Sicherheit
Bodyboarding gilt als sichereste Form des Wellenreitens, weil der Sportler näher am Wasser bleibt und das Brett weicher ist. Trotzdem passieren jedes Jahr Unfälle – die meisten vermeidbar.
Die wichtigsten Risiken
- Rip Currents – starke Brandungsrückströmungen, die seeseitig hinausziehen. Tödlich, wenn dagegen angeschwommen wird.
- Sandbänke und Riffe – Verletzungen am Untergrund bei zu wenig Wassertiefe.
- Brett- und Flossenverletzungen – durch eigenes oder fremdes Material.
- Unterkühlung – auch im Sommer in der Nord- und Ostsee real.
- Sonnenbrand – durch UV-Reflexion auf Wasser doppelt intensiv.
Rip Currents erkennen und reagieren
Rip Currents sind oft sichtbar an einem ruhigeren, oft dunkleren Streifen zwischen brechenden Wellen. Wer in einen Rip gerät, paddelt nicht gegen die Strömung an, sondern parallel zum Strand, bis er aus der Strömung heraus ist. Erst dann zurück Richtung Land.
Surf-Etikette
- Die Welle gehört dem, der dem Brechungspunkt am nächsten ist.
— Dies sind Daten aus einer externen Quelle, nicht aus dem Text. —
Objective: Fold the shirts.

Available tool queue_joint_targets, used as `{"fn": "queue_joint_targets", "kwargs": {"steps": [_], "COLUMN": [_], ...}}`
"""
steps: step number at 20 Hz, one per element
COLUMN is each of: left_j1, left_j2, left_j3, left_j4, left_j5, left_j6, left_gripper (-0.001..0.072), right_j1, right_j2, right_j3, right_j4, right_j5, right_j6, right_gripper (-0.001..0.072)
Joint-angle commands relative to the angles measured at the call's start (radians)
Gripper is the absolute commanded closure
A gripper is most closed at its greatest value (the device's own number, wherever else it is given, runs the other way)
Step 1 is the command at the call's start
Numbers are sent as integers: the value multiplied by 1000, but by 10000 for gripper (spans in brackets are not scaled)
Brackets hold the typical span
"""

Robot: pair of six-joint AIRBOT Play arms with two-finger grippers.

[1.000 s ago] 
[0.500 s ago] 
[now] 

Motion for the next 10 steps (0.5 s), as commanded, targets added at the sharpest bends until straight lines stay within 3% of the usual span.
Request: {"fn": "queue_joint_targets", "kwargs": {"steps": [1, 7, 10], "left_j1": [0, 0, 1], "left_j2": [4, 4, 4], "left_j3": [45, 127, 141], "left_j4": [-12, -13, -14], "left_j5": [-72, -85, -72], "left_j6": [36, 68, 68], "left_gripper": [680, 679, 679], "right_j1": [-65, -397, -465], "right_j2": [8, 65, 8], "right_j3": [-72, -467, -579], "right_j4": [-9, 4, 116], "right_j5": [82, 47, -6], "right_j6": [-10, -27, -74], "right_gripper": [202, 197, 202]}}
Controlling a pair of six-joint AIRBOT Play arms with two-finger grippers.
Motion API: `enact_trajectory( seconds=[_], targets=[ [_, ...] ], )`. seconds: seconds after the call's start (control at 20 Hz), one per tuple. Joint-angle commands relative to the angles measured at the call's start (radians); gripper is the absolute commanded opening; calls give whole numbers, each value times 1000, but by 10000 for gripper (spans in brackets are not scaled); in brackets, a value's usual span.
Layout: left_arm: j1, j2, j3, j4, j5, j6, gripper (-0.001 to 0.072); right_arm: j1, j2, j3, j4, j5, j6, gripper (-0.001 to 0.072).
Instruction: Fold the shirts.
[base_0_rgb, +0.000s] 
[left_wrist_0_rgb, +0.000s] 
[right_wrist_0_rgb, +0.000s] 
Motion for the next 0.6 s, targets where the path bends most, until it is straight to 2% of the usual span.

- Nicht in einen surfenden Sportler hineinpaddeln – mit Vortritt um die Welle herum.
- Beim Paddeln in den Lineup das eigene Brett mit der Hand sichern, niemals loslassen.
- Im Notfall mit klar erhobenem Arm signalisieren.
Checkliste vor jeder Session
- Wettervorhersage und Tide-Plan geprüft
- Strömungslage lokal recherchiert
- Begleitperson informiert oder mit jemandem im Wasser
- Brett, Leash und Flossen funktionsfähig
- UV-Schutz aufgetragen
Häufige Fragen
- Wie viele Bodyboard-Unfälle gibt es jährlich in Europa?
Eine genaue Zahl gibt es nicht. Die DLRG dokumentiert insgesamt rund 350 Badeunfälle pro Jahr in Deutschland, von denen ein kleiner Teil Wassersportler trifft. International ist Rip-Current-Ertrinken die mit Abstand häufigste Todesursache an Stränden.